Counsellors working with children must understand the complexity and depth of concerns for children experiencing TGL, which include spiritual needs. TGL can overlap with interrelated responses and processes. Responses of TGL in children can vary and may include confusion and preoccupation, pining, yearning, loneliness, a range of dysphoric emotions, withdrawal, oppositional and aggressive behaviour, school problems, avoidance of feelings and expression, physical symptoms, peer and relationship issues, loss of motivation, withdrawal, isolation, and loss of interest in activities, which can persist intermittently and, for some, over long periods of time (Bonanno and Kaltman 2001; Cohen et al. 2010; Fiorini and Mullen 2006; Pearlman et al. 2010). Adult responses to children who are grieving are one of the most important influences on children’s reactions and responses (Walters 2008). Without support from caring adults, these responses can elicit feelings of fear and anxiety, sadness and depression, a lack of a sense of control, or loss of a sense of identity (Cohen et al. 2010; Fiorini and Mullen 2006). The child may experience intensified negative feelings, including powerlessness, ambivalence, guilt or even anger (Attig 2004; Hooyman and Kramer 2006). Attig (2004) contends that the disenfranchisement of children’s TGL experience undermines coping and coming to terms with hurt, suffering, and hardship; it deprives the individual of comfort and support, and the potential to thrive and live meaningfully. TGL and disenfranchisement can also lead to traumatic, prolonged, or complicated grief (these terms are often used interchangeably) (Cohen et al. 2006, 2010).
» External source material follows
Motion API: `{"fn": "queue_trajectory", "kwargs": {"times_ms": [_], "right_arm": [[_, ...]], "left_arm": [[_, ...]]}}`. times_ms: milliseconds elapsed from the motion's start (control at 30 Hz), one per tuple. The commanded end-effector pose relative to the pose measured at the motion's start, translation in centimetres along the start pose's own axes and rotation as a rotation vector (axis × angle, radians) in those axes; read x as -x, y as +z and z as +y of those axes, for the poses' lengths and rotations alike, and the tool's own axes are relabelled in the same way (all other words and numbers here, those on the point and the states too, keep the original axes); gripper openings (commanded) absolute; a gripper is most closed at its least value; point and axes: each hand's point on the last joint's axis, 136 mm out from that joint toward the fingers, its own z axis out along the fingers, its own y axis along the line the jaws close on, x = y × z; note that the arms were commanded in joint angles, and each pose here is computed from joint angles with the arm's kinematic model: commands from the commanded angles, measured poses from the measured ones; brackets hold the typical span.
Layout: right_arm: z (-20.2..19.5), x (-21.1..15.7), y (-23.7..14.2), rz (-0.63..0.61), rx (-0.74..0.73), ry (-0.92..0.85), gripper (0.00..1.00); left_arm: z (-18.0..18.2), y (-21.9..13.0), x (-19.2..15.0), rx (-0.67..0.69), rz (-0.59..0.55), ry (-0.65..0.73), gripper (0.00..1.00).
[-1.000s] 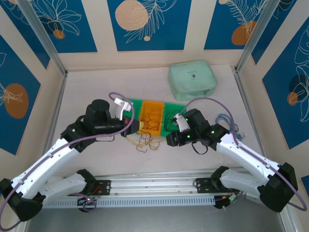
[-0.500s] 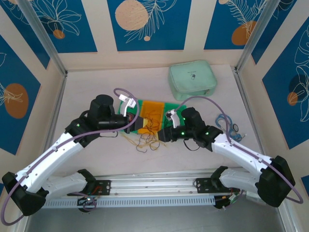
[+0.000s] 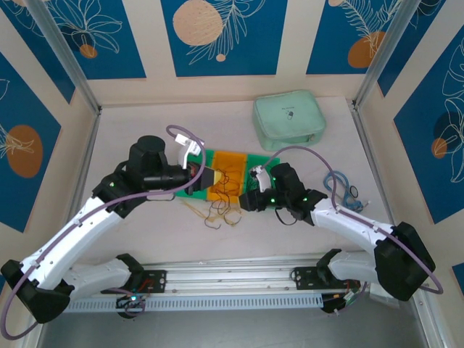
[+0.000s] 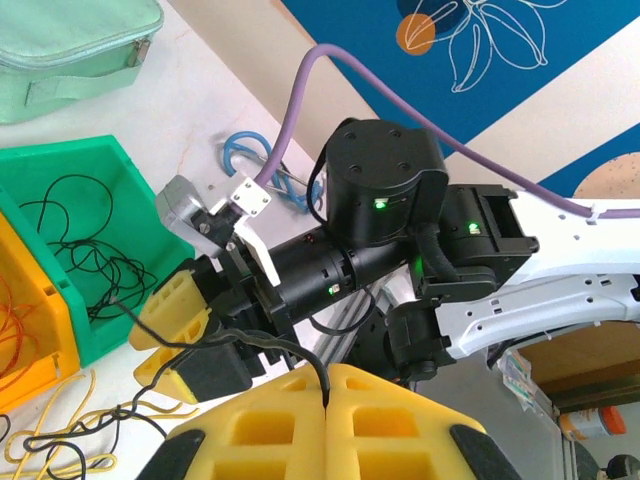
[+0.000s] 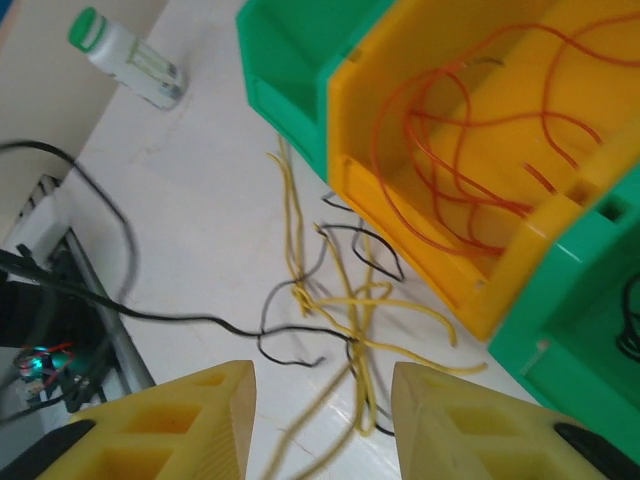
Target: Untangle the cables
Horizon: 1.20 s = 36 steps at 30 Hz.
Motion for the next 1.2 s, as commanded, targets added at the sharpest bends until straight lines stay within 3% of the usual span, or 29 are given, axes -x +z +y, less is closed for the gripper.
{"fn": "queue_trajectory", "kwargs": {"times_ms": [0, 200, 567, 733, 900, 1067, 1167], "right_arm": [[0.1, -0.2, 0.3, -0.002, 0.034, -0.067, 0.40], [2.4, -0.6, 1.0, -0.018, 0.150, -0.139, 0.44], [3.3, -0.6, 4.0, 0.002, 0.167, -0.179, 0.44], [3.2, 0.0, 4.5, -0.029, 0.145, -0.188, 0.33], [3.3, 0.9, 4.0, -0.077, 0.126, -0.210, 0.32], [3.6, 1.1, 4.0, -0.067, 0.134, -0.222, 0.04], [3.9, 1.2, 3.7, -0.075, 0.136, -0.221, 0.00]], "left_arm": [[-1.0, -0.9, 0.8, -0.023, -0.013, 0.042, 0.00], [-1.0, -0.7, 0.7, -0.025, -0.009, 0.037, 0.00], [-0.9, -1.0, 0.4, -0.023, -0.011, 0.030, 0.00], [-0.5, -1.1, -0.1, -0.008, -0.002, 0.023, 0.00], [0.1, -1.1, -0.9, -0.002, 0.000, 0.007, 0.00], [0.4, -1.6, -1.1, 0.007, -0.013, -0.001, 0.00], [0.8, -1.9, -1.3, 0.025, -0.011, -0.003, 0.00]]}}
When children experience the death of a caregiver, sibling, or close relation, it is often deemed by the child to be traumatic, and the likelihood of the child to struggle strongly increases. Contrary to mainstream conceptions, children recognize death as permanent by the age of five, and by age eight, they begin to make meaning of the death (Hooyman and Kramer 2006). The death of someone can bring forth questions or ponderings related to life, death, the existence of an afterlife, or the purpose of death and/or suffering in life, creating a need for existential meaning making. Pearlman et al. (2010) convey that risk of suicide is relevant in children experiencing TGL. Children may wish to be reunited with the person who has died (Pearlman et al. 2010; Webb 2003). This desire may not necessarily mean that the child wants to die; rather, it may represent an expression of confused and sad emotions (Pearlman et al. 2010) and a strong desire for connection. A safety-first stance is imperative when working with children, while simultaneously recognizing the needs for continuing bonds and attachment concerns and any spiritual needs.
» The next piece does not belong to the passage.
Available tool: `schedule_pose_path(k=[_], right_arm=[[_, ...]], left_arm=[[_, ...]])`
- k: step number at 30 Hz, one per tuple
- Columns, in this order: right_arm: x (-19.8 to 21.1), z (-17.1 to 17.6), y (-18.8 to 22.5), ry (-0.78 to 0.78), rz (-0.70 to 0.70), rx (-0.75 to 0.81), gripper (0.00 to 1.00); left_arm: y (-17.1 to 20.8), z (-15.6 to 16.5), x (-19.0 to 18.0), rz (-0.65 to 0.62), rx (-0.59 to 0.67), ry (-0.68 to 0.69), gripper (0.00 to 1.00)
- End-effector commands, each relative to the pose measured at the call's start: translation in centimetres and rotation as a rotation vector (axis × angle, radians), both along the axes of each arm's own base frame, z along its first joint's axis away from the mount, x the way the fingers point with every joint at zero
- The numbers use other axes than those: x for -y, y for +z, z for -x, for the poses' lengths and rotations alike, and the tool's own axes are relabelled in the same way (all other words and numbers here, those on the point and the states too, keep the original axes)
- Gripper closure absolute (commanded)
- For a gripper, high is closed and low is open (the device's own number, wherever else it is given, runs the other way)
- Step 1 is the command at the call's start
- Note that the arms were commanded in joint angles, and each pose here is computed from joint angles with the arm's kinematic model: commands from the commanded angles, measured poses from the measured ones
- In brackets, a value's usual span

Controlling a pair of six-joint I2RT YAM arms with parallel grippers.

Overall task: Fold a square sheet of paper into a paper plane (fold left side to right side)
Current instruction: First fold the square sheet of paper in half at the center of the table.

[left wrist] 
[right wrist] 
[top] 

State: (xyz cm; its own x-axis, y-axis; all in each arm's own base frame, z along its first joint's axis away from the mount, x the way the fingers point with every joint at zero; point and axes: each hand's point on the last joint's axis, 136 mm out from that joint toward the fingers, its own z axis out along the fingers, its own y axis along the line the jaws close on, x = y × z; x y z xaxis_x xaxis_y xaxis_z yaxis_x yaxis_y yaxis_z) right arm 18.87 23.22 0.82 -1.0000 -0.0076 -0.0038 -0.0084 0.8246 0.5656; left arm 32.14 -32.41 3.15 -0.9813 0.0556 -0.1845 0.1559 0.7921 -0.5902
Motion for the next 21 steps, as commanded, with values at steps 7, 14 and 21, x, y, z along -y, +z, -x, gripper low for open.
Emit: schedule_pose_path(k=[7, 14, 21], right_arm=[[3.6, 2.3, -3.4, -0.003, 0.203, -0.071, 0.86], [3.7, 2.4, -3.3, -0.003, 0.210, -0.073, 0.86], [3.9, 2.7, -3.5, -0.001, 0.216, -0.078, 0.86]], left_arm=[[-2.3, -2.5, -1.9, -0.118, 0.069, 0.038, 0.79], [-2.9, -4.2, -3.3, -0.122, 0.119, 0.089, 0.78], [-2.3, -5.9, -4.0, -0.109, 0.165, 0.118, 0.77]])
When children experience sudden or unexpected TGL events that are beyond their perspective of day-to-day familiarity, or that lack contextual fit, they are challenged with making sense of a disrupted worldview and constructing a revised worldview, and a self-identity that includes negative aspects and often nasty bits from the trauma that may be threatening and painful (Corr 2000; Gillies and Neimeyer 2006; Janoff-Bullman 2006; Mossige et al. 2005). This process can challenge a child’s spiritual confidence, create a loss of ontological security (our sense of rootedness) and a crisis of meaning, and ruptures in previously supportive spiritual relationships (Boynton 2016; Angell et al. 1998; Tedeschi and Lawrence 2006). Gabarino and Bedard (1996) conveyed that TGL can involve enormous challenges to metaphysical and spiritual meanings and spirituality, which can pose great struggles for children attempting to process difficult ruminations on their own. Therefore, adult guidance in the facilitation of expressing narratives through organizing and constructing meaning of traumatic experiences is imperative. Thompson (2007) argued that spirituality can provide an avenue for meaning making.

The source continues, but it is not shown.